Today we're posting a chart of the S&P 500 ETF, SPY
*. Chart is from
Tradingview.com and you can double-click on this to make it larger if you'd like. Folks, you're looking at a chart that's gone parabolic in the past week. The better than 3% move we've seen does not occur all that often. Short sellers of the S&P 500 have been ripped to shreds. As always we need to look at the tea leaves and frankly right now they're a bit murkier than normal.
On one hand a move like this sometimes comes towards the end of an advance and could be representative of too much enthusiasm by investors. In that interpretation we are moving towards a climatic change in market direction. Under that thinking then we would look for a reversal in the index sooner rather than later. The fundamentalists would point out that stocks are now expensive after such a move higher and don't support prices at these levels.
A different interpretation would say that the market is discounting a better business environment in the coming Trump Administration and the coming changes will impact corporate earnings to the positive going forward. They would argue that stocks might even be cheap if earnings improve as much as the optimists think we could see. To that point I'd note the sort of parabolic move we've seen since the election is the sort of thing often associated with market bottoms. The problem with that interpretation is that at market bottoms sentiment is usually negative and right now it's pretty good.
I think there's good arguments for both views but markets may be caught up more in seasonal directions than anything else. There are 15 trading days left in 2016, including today. Investors with profits are probably looking to hold onto those gains now and will wait to sell into the new year. Hopes of a more favorable tax treatment in a coming Trump Administration and at the very least desiring to avoid having to pay those taxes for another year should dampen sellers. Also it is easy to see how money managers might want to keep pouring it on now. Many are behind the performance eight ball and will be looking to catch up as much as possible. Remember, the only print Wall Street cares about is the one that shows up at 4:00 PM EST on the last trading day of the year. That's the number that follows them for the rest of their careers and the number on which they get paid.

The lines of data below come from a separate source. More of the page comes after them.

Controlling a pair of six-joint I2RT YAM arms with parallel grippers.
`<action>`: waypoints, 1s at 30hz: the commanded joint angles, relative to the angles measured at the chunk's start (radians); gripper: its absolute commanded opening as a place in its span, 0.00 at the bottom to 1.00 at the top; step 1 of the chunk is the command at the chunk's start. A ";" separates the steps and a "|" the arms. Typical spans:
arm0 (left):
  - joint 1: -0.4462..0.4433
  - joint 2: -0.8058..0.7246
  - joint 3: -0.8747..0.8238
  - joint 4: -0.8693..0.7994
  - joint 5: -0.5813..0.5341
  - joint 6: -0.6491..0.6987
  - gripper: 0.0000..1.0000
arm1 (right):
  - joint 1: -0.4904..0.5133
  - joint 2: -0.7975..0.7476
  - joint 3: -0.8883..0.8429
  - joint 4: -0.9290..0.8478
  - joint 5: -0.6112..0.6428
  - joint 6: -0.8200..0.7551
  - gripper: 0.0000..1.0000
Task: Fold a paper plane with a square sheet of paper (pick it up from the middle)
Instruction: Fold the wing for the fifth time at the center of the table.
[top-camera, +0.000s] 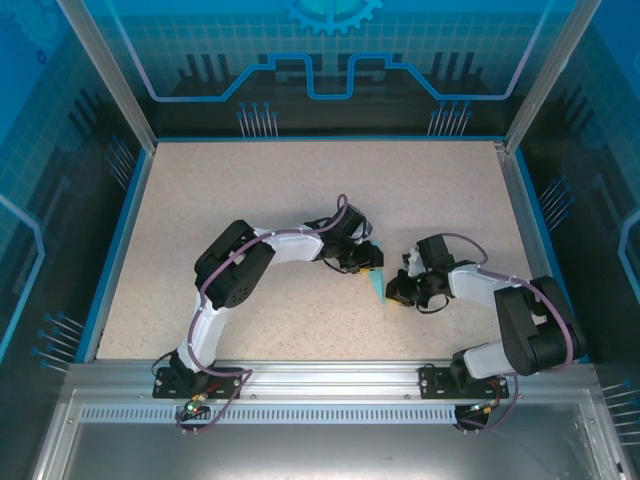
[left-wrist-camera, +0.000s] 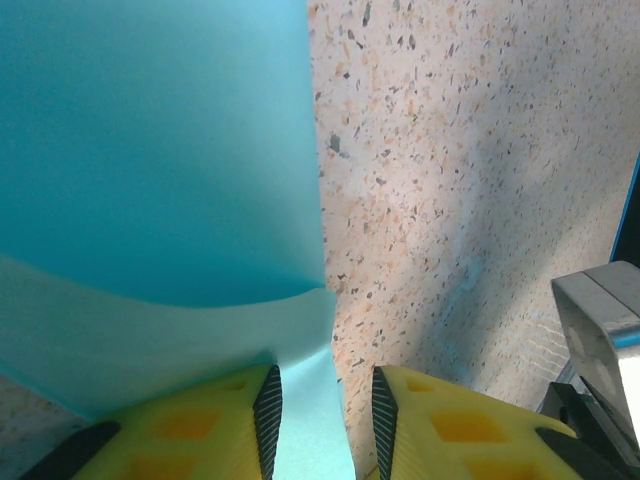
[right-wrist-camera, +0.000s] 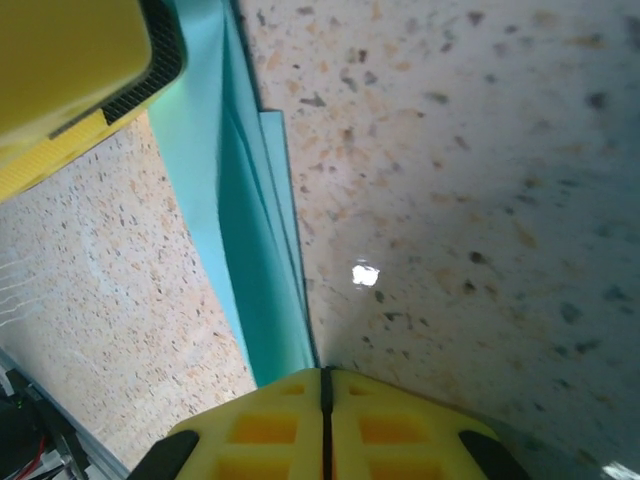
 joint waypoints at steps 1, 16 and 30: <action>0.008 0.059 0.004 -0.077 -0.026 0.035 0.34 | -0.016 -0.097 -0.017 -0.056 0.003 -0.005 0.09; 0.008 0.066 0.014 -0.087 -0.026 0.032 0.34 | 0.070 0.009 0.019 0.057 -0.079 0.017 0.07; 0.010 0.071 0.016 -0.101 -0.028 0.045 0.33 | -0.012 0.125 -0.058 0.027 -0.033 0.015 0.05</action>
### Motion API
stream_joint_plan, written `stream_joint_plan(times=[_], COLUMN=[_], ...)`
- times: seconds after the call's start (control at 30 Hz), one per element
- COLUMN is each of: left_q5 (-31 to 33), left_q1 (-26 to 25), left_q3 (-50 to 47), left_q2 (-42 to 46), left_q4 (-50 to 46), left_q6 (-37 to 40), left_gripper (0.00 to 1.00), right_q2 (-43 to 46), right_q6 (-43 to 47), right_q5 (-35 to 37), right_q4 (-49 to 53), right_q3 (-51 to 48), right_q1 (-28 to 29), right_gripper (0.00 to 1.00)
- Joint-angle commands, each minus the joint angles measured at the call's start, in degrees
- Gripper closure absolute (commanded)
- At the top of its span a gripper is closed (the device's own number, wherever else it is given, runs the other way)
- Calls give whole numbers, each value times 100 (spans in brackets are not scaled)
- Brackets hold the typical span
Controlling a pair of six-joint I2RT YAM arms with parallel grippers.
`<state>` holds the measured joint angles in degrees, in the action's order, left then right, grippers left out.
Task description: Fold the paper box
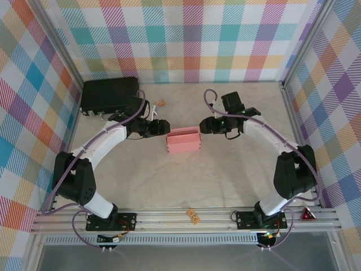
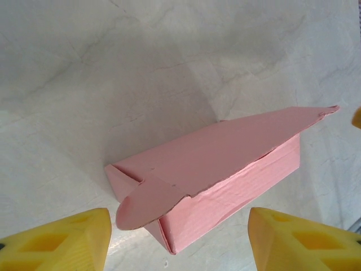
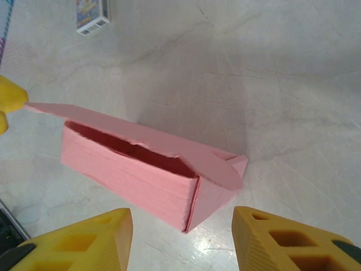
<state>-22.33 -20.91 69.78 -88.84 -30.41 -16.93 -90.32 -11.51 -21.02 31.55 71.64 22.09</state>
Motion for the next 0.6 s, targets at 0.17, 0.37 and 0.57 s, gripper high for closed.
stream_joint_plan(times=[0.17,0.37,0.57], left_q5=[1081,1594,1254], left_q1=[16,-15,-274], left_q3=[1436,2615,3815], left_q2=[-652,-1702,-2858], left_q4=[-801,-1006,-1889], left_q6=[698,559,910], left_gripper=[34,38,57], right_q2=[703,1166,1180], right_q6=[44,-136,-715], right_q5=[0,259,1212], right_q4=[-109,-558,-1286], right_q3=[-687,-1456,-2038], right_q1=[109,529,1332], right_gripper=[52,56,66])
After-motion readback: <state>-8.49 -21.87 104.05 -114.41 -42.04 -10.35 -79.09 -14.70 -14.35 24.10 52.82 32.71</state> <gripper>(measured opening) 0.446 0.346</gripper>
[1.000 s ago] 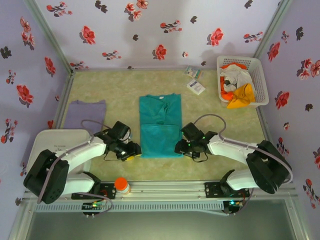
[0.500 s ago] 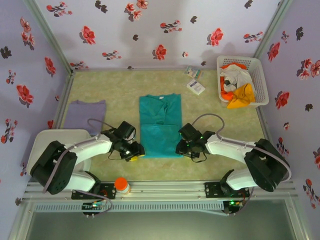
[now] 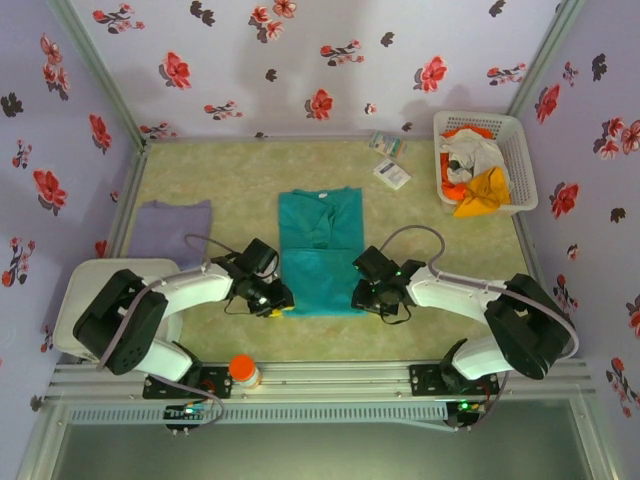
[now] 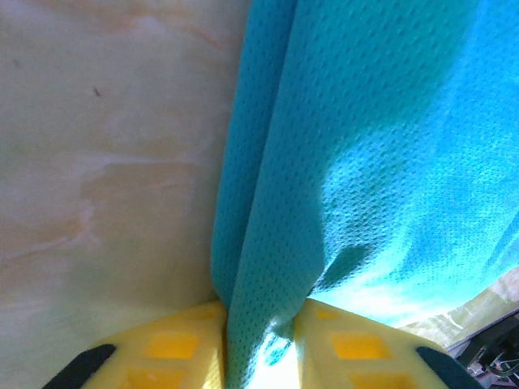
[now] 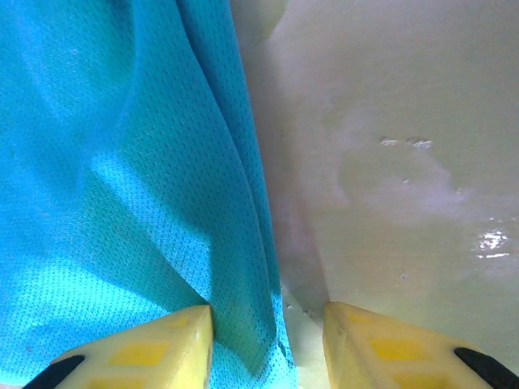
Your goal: Fold and stack the t-shirts
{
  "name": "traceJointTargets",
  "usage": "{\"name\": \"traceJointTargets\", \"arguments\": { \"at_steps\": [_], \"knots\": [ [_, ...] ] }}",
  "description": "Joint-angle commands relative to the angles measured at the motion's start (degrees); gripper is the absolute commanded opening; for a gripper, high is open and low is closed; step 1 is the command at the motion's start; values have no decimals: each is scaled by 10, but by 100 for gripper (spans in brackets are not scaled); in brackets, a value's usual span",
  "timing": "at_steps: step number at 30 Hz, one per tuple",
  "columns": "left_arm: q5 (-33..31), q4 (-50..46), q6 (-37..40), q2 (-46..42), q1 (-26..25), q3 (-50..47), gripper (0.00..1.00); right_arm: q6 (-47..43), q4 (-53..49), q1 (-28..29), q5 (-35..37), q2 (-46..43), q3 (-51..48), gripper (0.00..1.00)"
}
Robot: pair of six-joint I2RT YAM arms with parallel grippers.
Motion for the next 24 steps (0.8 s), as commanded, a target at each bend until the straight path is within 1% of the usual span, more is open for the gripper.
{"name": "traceJointTargets", "arguments": {
  "at_steps": [1,7,12,16,24],
  "knots": [
    [-5,-9,0,14,-5,5,22,2,45,16,-18,8,10,38],
    [-10,-14,1,19,-7,6,20,1,21,30,-12,21,26,37],
    [-10,-9,-1,19,-9,1,18,3,-19,43,0,26,45,37],
    [-10,-11,1,19,-10,2,16,7,-23,47,3,28,48,37],
    [-12,-16,6,19,-9,4,12,13,-13,48,13,36,36,27]
  ]
}}
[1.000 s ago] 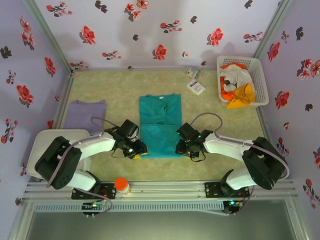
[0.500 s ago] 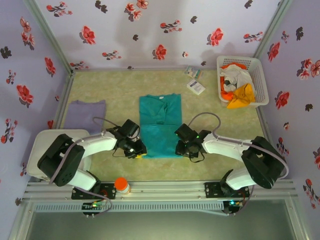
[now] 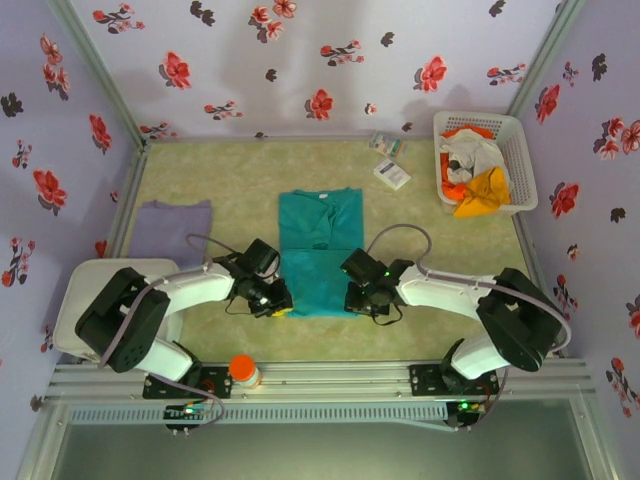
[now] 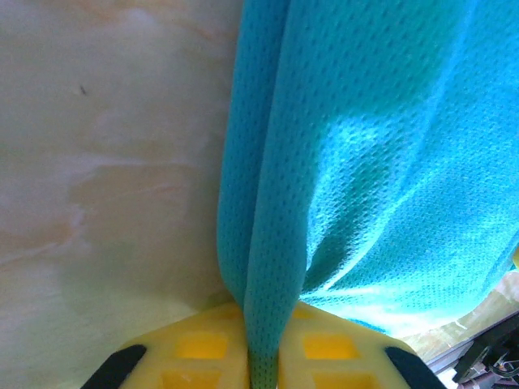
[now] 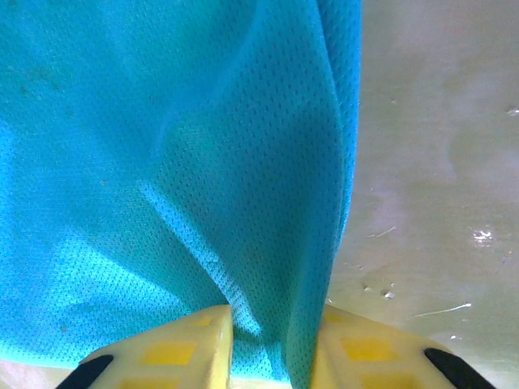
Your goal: Fold and stack the t-shirts
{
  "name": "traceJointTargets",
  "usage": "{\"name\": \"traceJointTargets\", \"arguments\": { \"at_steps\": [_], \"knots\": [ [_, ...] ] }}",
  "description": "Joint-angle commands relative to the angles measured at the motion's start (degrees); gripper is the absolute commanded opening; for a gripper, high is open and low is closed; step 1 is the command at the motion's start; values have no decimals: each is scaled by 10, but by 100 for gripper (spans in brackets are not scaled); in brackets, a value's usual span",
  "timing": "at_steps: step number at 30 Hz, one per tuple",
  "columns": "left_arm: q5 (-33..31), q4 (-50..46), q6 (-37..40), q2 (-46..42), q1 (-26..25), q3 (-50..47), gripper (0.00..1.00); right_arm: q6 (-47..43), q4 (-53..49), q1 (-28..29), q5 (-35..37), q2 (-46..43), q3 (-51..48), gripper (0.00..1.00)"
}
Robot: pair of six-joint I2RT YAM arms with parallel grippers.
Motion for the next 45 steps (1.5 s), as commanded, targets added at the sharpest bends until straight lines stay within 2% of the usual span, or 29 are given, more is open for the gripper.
{"name": "traceJointTargets", "arguments": {
  "at_steps": [1,18,31,45],
  "knots": [
    [-14,-18,6,11,-6,1,12,12,1,4,9,5,-2,25],
    [-20,-25,14,4,-6,6,4,26,18,4,36,-21,-28,0],
    [-19,-59,8,-39,-6,17,1,43,20,3,30,-60,-33,0],
    [-19,-179,45,-115,13,97,0,62,-40,-10,32,-141,18,0]
  ]
}}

Based on that probability suggests a market that should hold together into 2017 right now. I'm not saying we won't see any profit taking. A move higher like this should flush out some folks wanting to lock in these gains. But you need more sellers than buyers for stocks to have a much more sustained decline and right now there is a higher probability that they have gone hiding. If that's the case then look for a more consolidating sort of sell off. That would be shallow and not for more than a few days. In that scenario stocks stabilize and even potentially move higher into the new year. Then the debate will be whether or not we've stolen some of next year's advance into the end of 2016.
*Long ETFs related to SPY in client and personal accounts although positions can change at any time without notice or dissemination on any other form of electronic media.